(Exercise objective) For the data below, please report each line where the word "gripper" is found.
------------------------------
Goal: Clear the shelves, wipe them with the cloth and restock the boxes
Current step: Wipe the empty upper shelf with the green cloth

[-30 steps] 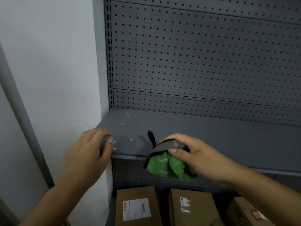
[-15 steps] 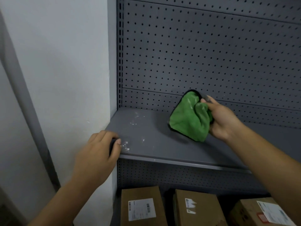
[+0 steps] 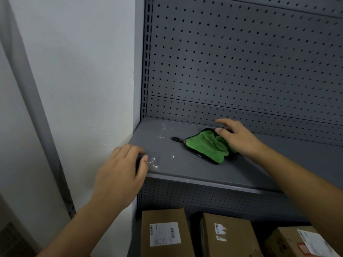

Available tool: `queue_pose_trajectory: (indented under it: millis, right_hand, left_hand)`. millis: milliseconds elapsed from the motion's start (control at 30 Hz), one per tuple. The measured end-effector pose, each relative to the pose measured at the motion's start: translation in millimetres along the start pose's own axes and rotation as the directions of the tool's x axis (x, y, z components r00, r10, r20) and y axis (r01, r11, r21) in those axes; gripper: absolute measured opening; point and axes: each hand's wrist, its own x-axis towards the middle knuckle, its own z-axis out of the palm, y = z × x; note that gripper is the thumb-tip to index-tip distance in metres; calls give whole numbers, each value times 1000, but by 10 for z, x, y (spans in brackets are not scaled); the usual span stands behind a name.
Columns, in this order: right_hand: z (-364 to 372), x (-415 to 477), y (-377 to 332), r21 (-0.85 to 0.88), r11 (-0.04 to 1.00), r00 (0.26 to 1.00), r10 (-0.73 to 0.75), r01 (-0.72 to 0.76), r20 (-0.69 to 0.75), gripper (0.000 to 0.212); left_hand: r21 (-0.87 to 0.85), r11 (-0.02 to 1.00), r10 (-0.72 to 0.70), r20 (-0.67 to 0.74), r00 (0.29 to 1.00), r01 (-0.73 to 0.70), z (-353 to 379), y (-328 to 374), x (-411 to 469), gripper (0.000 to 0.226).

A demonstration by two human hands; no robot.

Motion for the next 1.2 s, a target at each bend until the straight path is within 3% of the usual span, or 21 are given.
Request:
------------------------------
(Answer box)
Available tool: `queue_pose_trajectory: (indented under it: millis, right_hand, left_hand)`. millis: milliseconds elapsed from the motion's start (control at 30 Hz), one per tuple. The measured end-effector pose, each relative to the pose measured at the motion's start: translation in millimetres along the start pose's own axes and rotation as the directions of the tool's x axis (x, y, z components r00, r10, r20) and y axis (r01, r11, r21) in those axes; gripper: absolute measured opening; point and axes: each hand's wrist, its own x-axis towards the middle knuckle, its own z-axis out of the palm, y = z × x; note that gripper is the thumb-tip to index-tip distance in metres; calls give whole numbers, each value times 1000, but by 10 for z, x, y (spans in brackets are not scaled); the usual span stands behind a name.
Columns, in this order: right_hand: z (-364 to 372), x (-415 to 477), y (-377 to 332), r21 (-0.85 to 0.88), r11 (-0.04 to 1.00), r00 (0.26 to 1.00), r10 (-0.73 to 0.75), r01 (-0.72 to 0.76), r20 (-0.69 to 0.75), gripper (0.000 to 0.212); left_hand: r21 (-0.87 to 0.85), r11 (-0.02 to 1.00), r10 (-0.72 to 0.70), r20 (-0.67 to 0.74), r00 (0.29 to 1.00), r01 (-0.73 to 0.70), z (-353 to 379), y (-328 to 374), x (-411 to 469), gripper (0.000 to 0.226).

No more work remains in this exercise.